Garrett Harris 8 p.m., Aug. 28
Jacarandas, Locust Trees, and Bracken Ferns
Blue-Blossoming Jacarandas (the City of San Diego's official "street tree") have already produced a first wave of color all over the region. By early or mid-May, warm weather permitting, this Brazilian import could put on a dazzling show. The larger jacarandas, which in full bloom are leafless, or nearly so, display myriads of delicate, trumpet-shaped blossoms -- a lavender haze as seen from afar. Jacarandas are commonly used as landscaping in parks and on most college campuses. Nice rows of jacarandas grace Ash Street downtown, Rosecrans Boulevard in Point Loma, 25th Street in Golden Hill, and Mission Village Drive above Qualcomm Stadium.

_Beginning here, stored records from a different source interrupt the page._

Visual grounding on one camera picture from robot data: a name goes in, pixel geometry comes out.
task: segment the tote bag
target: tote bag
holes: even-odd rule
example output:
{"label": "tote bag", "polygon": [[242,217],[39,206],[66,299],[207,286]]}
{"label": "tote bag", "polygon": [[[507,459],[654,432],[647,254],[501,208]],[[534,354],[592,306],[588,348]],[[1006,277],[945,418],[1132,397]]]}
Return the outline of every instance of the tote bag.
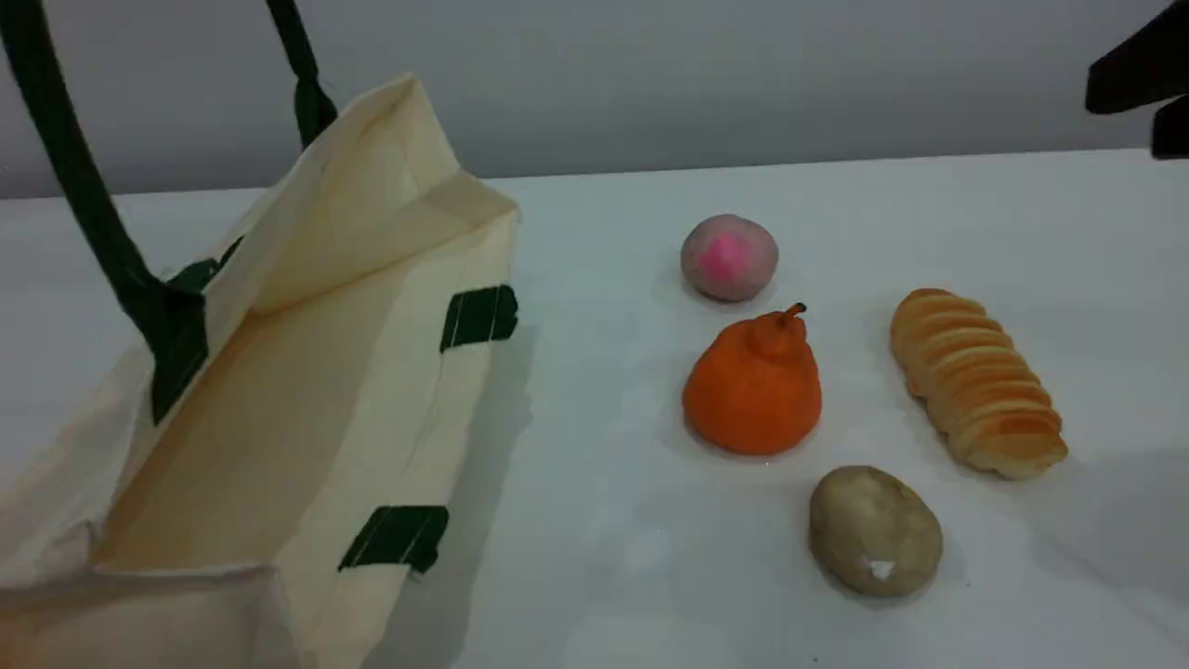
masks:
{"label": "tote bag", "polygon": [[2,5],[13,72],[145,345],[0,494],[0,665],[358,667],[446,531],[491,343],[516,324],[516,204],[459,166],[411,76],[335,120],[277,0],[309,145],[210,257],[158,278],[44,13]]}

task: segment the bag handle
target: bag handle
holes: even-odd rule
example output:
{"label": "bag handle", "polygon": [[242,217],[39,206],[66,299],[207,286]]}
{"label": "bag handle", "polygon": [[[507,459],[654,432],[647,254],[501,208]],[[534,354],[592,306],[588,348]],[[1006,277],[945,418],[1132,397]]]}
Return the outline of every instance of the bag handle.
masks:
{"label": "bag handle", "polygon": [[285,48],[289,67],[297,75],[297,88],[294,90],[294,113],[297,115],[297,131],[301,132],[302,147],[317,139],[334,119],[339,116],[334,102],[322,93],[317,83],[317,61],[301,24],[301,14],[294,0],[268,0],[272,23],[277,25],[281,43]]}
{"label": "bag handle", "polygon": [[[317,65],[292,0],[269,0],[297,75],[296,111],[308,145],[331,122],[334,105],[317,86]],[[202,260],[175,279],[153,276],[128,236],[75,115],[40,0],[0,0],[0,38],[50,164],[100,269],[156,364],[151,389],[159,423],[202,368],[209,351],[202,288],[227,260]]]}

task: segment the table surface
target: table surface
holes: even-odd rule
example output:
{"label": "table surface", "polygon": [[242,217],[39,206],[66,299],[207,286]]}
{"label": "table surface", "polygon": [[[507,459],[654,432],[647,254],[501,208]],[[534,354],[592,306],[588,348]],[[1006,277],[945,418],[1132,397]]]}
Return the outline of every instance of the table surface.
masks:
{"label": "table surface", "polygon": [[[948,157],[492,182],[524,210],[521,326],[497,348],[436,567],[370,668],[1185,667],[1189,163],[1141,151]],[[164,271],[259,190],[131,195]],[[781,248],[738,305],[678,248],[736,212]],[[1070,457],[1007,482],[956,466],[887,347],[943,285],[1004,322],[1064,416]],[[798,449],[726,457],[679,392],[729,322],[804,301],[824,410]],[[136,333],[61,200],[0,202],[0,486]],[[842,591],[806,548],[816,481],[899,476],[945,556],[904,601]]]}

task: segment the wall
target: wall
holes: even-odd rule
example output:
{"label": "wall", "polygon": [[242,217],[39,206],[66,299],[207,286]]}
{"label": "wall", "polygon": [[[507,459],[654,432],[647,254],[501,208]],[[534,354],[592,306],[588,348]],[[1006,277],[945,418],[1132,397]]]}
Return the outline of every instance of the wall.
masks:
{"label": "wall", "polygon": [[[45,0],[113,190],[276,179],[292,80],[264,0]],[[1137,146],[1088,65],[1165,0],[300,0],[340,103],[407,69],[483,176]],[[7,67],[0,196],[54,191]]]}

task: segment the bread
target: bread
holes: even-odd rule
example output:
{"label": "bread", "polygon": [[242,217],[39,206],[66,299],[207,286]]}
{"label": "bread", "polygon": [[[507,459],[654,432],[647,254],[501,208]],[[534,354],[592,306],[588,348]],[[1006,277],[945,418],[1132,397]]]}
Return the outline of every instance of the bread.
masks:
{"label": "bread", "polygon": [[1065,459],[1061,416],[1002,324],[974,299],[913,290],[892,316],[892,353],[954,460],[1008,479]]}

The Tall Locust Trees planted years ago along Julian's narrow streets are once again brightening this backcountry (and former gold-rush) town with blossoms of white, pink, and lavender. Introduced into the West by 19th-century emigrants, locust trees have become almost a trademark of California's gold country, from the Mother Lode south to Julian.
Bracken Ferns are rising on the higher mountains of San Diego County, their bright green, unfolding fronds (called "fiddleheads") pushing up through the russet remains of last year's growth. Look for waist-high bracken fern along the creeks and hollows of the Palomar, Cuyamaca, and Laguna mountains.